● **Your assignment**
Write out again, please, the records below from the first line to the line holding "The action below", inclusive, and nothing else.

● **Given data**

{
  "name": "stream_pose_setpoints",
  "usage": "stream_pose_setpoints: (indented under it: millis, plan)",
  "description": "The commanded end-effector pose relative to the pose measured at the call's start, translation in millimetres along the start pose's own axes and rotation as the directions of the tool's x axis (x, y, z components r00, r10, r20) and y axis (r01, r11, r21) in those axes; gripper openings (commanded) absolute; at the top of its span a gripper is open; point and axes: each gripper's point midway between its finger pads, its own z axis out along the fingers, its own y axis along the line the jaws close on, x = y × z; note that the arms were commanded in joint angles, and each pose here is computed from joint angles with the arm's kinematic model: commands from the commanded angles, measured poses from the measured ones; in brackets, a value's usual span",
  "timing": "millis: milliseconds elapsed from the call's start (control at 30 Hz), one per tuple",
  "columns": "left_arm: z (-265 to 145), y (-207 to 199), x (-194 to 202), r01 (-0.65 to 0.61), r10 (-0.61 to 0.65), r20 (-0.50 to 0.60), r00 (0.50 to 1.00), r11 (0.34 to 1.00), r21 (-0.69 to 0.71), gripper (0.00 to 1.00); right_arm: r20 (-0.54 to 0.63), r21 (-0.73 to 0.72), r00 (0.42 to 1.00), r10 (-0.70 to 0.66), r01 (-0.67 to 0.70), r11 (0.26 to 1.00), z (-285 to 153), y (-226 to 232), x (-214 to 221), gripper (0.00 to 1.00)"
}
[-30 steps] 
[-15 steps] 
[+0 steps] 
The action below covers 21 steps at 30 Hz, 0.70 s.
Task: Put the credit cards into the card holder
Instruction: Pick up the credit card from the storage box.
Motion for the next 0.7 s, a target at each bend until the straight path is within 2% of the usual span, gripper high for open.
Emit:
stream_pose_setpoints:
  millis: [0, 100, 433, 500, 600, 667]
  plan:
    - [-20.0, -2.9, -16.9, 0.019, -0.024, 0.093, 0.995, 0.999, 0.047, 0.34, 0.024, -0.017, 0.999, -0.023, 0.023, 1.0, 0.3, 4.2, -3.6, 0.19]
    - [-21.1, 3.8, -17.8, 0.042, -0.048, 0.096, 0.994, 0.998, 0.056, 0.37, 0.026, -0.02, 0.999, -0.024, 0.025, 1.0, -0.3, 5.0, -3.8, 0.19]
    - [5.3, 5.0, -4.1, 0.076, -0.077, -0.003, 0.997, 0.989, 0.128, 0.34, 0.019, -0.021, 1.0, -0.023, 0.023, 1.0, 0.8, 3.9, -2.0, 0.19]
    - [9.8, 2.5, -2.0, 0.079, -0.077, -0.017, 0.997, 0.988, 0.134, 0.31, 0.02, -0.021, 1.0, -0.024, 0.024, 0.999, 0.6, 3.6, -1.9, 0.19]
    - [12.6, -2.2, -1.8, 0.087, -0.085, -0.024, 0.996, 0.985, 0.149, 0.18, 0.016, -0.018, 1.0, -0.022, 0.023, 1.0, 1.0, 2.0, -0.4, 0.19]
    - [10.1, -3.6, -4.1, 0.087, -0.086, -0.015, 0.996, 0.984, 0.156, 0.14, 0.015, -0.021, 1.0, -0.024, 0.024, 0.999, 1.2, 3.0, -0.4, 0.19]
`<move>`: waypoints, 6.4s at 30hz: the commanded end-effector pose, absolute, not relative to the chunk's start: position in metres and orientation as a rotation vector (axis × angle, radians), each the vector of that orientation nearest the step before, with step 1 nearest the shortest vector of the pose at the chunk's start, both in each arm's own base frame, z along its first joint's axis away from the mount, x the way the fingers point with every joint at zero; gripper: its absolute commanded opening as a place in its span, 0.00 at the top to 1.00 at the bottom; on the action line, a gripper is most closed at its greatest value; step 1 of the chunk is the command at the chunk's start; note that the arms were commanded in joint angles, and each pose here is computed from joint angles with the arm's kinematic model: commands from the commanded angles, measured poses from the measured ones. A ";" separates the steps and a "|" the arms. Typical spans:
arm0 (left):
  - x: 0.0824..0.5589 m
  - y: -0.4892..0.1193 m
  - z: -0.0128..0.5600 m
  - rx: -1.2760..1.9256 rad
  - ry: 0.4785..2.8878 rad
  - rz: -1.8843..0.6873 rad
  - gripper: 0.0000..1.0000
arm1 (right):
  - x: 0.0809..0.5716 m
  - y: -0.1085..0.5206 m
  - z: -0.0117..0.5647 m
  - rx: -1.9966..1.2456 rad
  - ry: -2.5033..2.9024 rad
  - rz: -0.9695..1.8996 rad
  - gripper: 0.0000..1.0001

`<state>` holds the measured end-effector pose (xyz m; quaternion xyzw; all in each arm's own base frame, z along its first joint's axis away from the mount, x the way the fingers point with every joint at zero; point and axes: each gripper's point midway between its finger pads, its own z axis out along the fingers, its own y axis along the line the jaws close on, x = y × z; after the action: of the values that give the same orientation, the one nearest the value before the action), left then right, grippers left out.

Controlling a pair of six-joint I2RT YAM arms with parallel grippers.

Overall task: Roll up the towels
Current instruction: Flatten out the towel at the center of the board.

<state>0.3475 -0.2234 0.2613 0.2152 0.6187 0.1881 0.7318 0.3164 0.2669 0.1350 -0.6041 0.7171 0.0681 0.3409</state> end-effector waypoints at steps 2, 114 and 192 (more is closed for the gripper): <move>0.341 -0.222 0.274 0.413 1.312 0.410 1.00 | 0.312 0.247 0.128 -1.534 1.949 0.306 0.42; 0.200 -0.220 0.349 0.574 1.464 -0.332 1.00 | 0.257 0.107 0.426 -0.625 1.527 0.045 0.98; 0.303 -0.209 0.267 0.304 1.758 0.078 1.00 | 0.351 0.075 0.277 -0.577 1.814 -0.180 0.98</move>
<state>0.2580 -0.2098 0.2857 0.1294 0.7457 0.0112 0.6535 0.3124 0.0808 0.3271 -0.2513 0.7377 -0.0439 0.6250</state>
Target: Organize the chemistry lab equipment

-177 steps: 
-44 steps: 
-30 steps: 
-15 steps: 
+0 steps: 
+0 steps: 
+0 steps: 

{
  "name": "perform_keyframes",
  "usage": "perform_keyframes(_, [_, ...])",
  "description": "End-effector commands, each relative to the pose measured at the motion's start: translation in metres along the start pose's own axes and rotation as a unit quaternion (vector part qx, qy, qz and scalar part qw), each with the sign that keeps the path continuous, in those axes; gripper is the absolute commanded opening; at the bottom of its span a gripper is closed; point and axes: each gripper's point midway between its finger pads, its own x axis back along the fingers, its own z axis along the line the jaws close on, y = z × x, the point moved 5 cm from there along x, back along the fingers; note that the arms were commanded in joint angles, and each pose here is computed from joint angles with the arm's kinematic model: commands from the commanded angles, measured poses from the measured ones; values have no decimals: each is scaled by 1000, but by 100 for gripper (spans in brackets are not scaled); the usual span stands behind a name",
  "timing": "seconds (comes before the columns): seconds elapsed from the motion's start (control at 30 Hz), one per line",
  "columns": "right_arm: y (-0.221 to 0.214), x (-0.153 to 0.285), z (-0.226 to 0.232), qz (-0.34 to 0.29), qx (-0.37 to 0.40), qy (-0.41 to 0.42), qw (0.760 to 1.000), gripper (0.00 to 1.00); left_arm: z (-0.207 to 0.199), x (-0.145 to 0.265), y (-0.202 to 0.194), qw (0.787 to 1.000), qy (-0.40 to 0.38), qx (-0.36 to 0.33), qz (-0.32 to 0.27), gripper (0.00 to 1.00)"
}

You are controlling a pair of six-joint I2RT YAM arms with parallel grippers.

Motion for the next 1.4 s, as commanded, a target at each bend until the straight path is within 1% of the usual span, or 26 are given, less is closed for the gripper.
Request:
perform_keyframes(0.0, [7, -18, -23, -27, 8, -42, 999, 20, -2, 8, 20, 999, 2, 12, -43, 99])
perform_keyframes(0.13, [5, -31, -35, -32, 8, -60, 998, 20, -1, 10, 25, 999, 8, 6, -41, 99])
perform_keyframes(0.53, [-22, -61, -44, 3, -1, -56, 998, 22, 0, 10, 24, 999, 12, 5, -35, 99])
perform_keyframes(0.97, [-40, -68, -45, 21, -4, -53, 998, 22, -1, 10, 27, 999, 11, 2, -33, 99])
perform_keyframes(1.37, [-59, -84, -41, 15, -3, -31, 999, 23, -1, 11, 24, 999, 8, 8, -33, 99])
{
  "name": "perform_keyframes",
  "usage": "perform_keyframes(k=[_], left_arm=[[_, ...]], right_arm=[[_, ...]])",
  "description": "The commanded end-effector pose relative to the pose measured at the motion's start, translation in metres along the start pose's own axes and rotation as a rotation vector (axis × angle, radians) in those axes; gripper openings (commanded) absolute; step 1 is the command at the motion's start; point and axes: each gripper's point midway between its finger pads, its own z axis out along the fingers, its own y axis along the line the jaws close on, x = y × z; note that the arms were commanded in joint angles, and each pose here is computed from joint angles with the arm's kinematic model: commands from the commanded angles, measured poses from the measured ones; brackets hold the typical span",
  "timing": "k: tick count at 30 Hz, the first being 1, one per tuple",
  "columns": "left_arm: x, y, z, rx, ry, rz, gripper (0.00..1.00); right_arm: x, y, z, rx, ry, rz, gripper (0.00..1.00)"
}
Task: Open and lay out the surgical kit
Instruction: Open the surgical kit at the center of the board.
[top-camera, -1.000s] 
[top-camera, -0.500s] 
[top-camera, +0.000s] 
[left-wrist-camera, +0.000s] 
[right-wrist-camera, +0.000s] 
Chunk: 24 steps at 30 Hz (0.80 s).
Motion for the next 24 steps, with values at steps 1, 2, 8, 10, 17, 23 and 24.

● **Solution to the exercise**
{
  "name": "stream_pose_setpoints",
  "usage": "stream_pose_setpoints: (indented under it: millis, plan)",
  "description": "The commanded end-effector pose relative to the pose measured at the call's start, translation in millimetres along the start pose's own axes and rotation as the directions of the tool's x axis (x, y, z components r00, r10, r20) and y axis (r01, r11, r21) in those axes; gripper openings (commanded) absolute; at the top of its span a gripper is open; point and axes: each gripper's point midway between its finger pads, its own z axis out along the fingers, its own y axis along the line the jaws close on, x = y × z; note that the arms were commanded in joint angles, and each pose here is computed from joint angles with the arm's kinematic model: commands from the commanded angles, measured poses from the measured ones; in brackets, a value's usual span",
  "timing": "millis: milliseconds elapsed from the call's start (control at 30 Hz), one per tuple",
  "columns": "left_arm: z (-265 to 145), y (-207 to 199), x (-194 to 202), r01 (-0.65 to 0.61), r10 (-0.61 to 0.65), r20 (-0.50 to 0.60), r00 (0.50 to 1.00), r11 (0.34 to 1.00), r21 (-0.69 to 0.71), gripper (0.00 to 1.00); right_arm: r20 (-0.54 to 0.63), r21 (-0.73 to 0.72), r00 (0.42 to 1.00), r10 (-0.70 to 0.66), r01 (-0.67 to 0.70), r11 (0.26 to 1.00), z (-285 to 153), y (-226 to 232), x (-214 to 221), gripper (0.00 to 1.00)"
}
[-30 steps] 
[-15 steps] 
[+0 steps] 
The action below covers 21 steps at 30 Hz, 0.70 s.

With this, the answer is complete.